I think the test is uultimately non-sensical for the question being posed here. It doesn't reveal anything insightful about scaling to real world program sizes, either. The time of rustc is dominated by the platform linker anyways. Sure, one might argue that this points out Rust as relying too much on the linker and creating too many unused symbols. But the question of whether this is caused by the language and in particular its syntactical choices .. should at that point be answered with probably not. It's not a benchmark you want to compare by percentage speedups anyways since it's probably dominated by constant time costs for any of the batteries included standard library languages compared to C.

1 comments

thank you very much for the failed replication!

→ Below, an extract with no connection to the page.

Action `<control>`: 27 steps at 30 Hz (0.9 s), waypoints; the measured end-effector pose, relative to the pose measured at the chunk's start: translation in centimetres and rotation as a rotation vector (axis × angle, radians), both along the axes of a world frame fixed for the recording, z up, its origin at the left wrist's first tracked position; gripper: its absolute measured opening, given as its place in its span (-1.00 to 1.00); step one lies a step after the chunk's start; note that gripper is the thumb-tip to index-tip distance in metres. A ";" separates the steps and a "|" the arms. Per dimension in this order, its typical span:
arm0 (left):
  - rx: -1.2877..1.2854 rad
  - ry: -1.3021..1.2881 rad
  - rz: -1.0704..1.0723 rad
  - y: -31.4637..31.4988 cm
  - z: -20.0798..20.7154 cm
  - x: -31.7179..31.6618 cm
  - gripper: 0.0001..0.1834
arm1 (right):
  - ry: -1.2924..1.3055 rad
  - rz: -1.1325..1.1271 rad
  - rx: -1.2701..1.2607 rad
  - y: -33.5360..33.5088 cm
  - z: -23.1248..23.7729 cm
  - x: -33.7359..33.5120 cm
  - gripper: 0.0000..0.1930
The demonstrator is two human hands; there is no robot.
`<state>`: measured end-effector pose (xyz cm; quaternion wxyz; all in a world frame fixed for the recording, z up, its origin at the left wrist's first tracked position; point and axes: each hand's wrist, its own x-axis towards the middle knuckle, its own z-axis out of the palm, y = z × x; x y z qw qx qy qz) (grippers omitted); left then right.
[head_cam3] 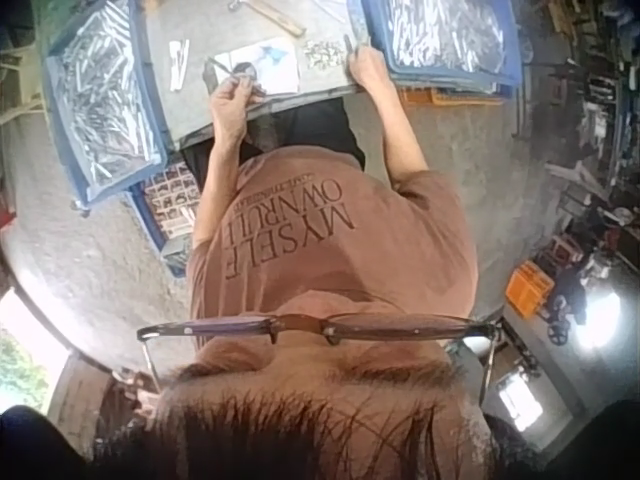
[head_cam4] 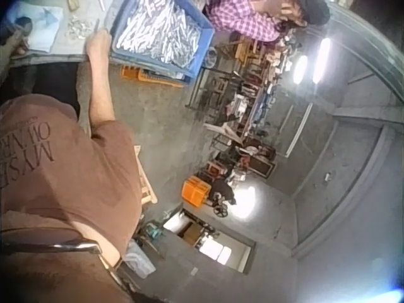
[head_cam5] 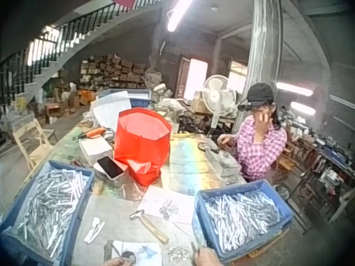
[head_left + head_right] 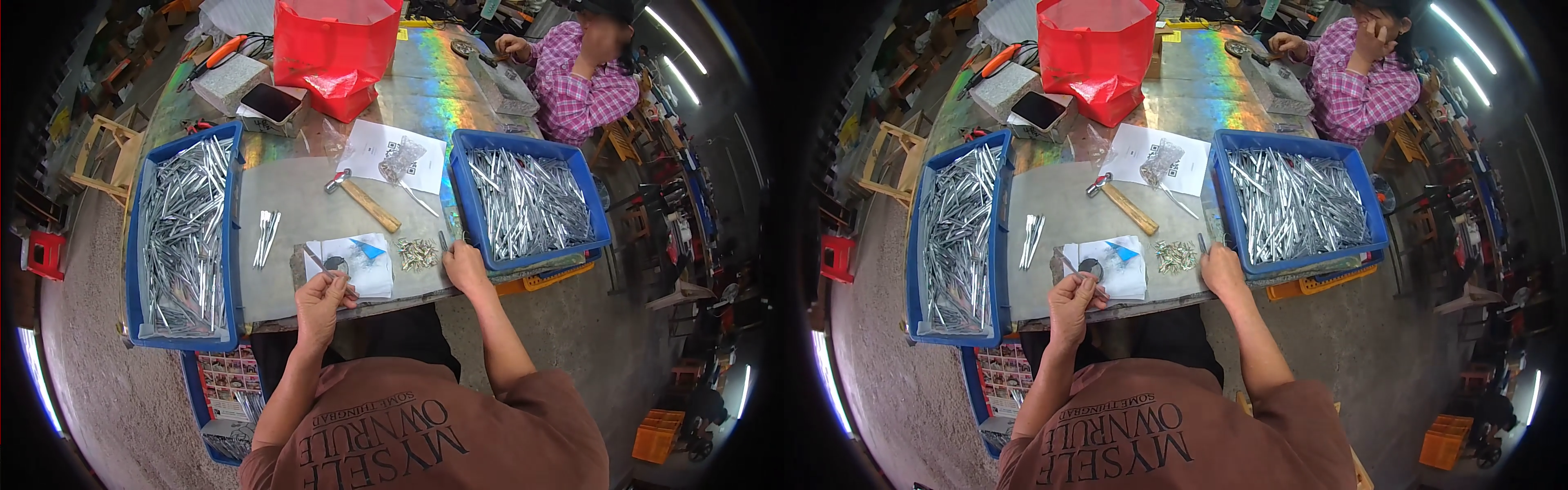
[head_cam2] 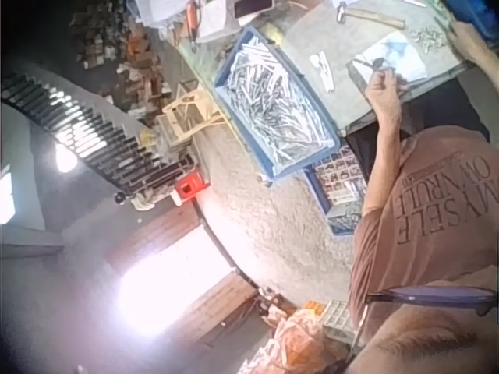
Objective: The person assembles metal components by joining metal strips with small fasteners by hand and hammering them over a small metal block using a hammer.
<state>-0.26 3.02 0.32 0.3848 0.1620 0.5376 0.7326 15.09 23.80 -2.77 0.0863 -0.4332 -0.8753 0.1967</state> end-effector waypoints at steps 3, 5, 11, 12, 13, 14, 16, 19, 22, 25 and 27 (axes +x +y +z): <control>-0.008 0.010 -0.013 -0.3 -0.4 0.2 -0.83 | 0.142 -0.091 -0.132 -0.9 1.2 0.0 -0.83; 0.001 -0.009 -0.025 -0.2 -0.1 0.5 -0.84 | 0.193 -0.086 -0.145 -1.8 2.1 -0.1 -0.85; 0.032 -0.018 -0.146 -0.3 0.1 1.6 -0.83 | 0.670 0.020 -0.662 -5.8 5.6 -1.4 -0.85; 0.019 0.002 -0.203 -0.3 0.3 1.8 -0.84 | 0.694 0.065 -0.656 -6.3 5.7 -1.6 -0.84; 0.005 0.021 -0.260 -0.3 0.4 2.0 -0.84 | 0.694 0.067 -0.656 -6.7 5.8 -1.8 -0.84; 0.018 0.005 -0.275 -0.3 0.5 2.3 -0.85 | 0.720 0.103 -0.713 -7.1 5.9 -1.9 -0.84; 0.001 -0.001 -0.291 -0.4 0.4 2.6 -0.86 | 0.722 0.149 -0.786 -8.1 6.4 -2.2 -0.84; -0.013 -0.004 -0.315 -0.6 0.3 3.0 -0.86 | 0.685 0.186 -0.898 -9.1 6.5 -2.4 -0.85; -0.025 0.002 -0.328 -0.8 0.4 3.0 -0.87 | 0.706 0.195 -0.917 -9.8 6.6 -2.6 -0.88; -0.033 0.012 -0.337 -0.9 0.6 3.2 -0.87 | 0.716 0.205 -0.957 -10.0 6.7 -2.6 -0.90; -0.028 0.019 -0.339 -0.9 0.6 3.2 -0.87 | 0.716 0.204 -1.000 -10.1 6.7 -2.6 -0.91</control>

it's interesting, my machine is fairly similar—ryzen 5 3500u, rustc 1.63.0, luks on nvme. is it possible that rustc has gotten much faster since 1.63?

while i agree that it's not the most important test for day-to-day use, i don't agree that it falls to the level of nonsensical. how fast things are determines how you can use them. tcc and old versions of gcc are fast enough that you could very reasonably generate a c file, compile it into a new shared object, dlopen it, and call it, every screen frame. there are some languages, like gforth, that actually implement their ffi in such a way, and sitkack and i have both done some experiments with inline c and jit compilation by this mechanism

i do agree that the syntactical choices of the language have relatively little to do with it, and your rustc measurements provide strong evidence of that—though perhaps it is somewhat unfavorable for c++ that it commonly has to tokenize many megabytes of header files and do the moral equivalent of text replacement to implement parametric polymorphism

Thank you for re-validating the numbers on your end, it's indeed very possible. There's been quite a few improvements in those versions. Though the effect size does not quite fit with most of the optimizations I can recall, maybe it's much more related to optimizations to the standard library's size and linking behavior.

With regards to standard use, for many users the scenario is definitely not common. I'd rather rustc be an effective screw driver and a separate hammer be built than try to mangle both into the same tool. By that I mean, it's very clear which portion of the compiler must be repurposed here. The hard question is whether the architecture is amenable to alternative linker backends that serve your use-case. I'm afraid I can't answer that conclusively. Only so much, the conceptual conflict of Rust is that linkining is a very memory-safety critical part of the process. And with its compilation module model it relinks everything into the resulting binary / library which includes a large std and dependency tree even if much of this is removed by the step. Maybe that can be changed; and relying a tool whose interface was ultimately designed with C in mind is also far from optimal to compute those outputs and inputs. It's hard to say how much of it stems from compatibility concerns and compatibility overheads and how much is fundamental to the language's design which could be shed for a pure build process.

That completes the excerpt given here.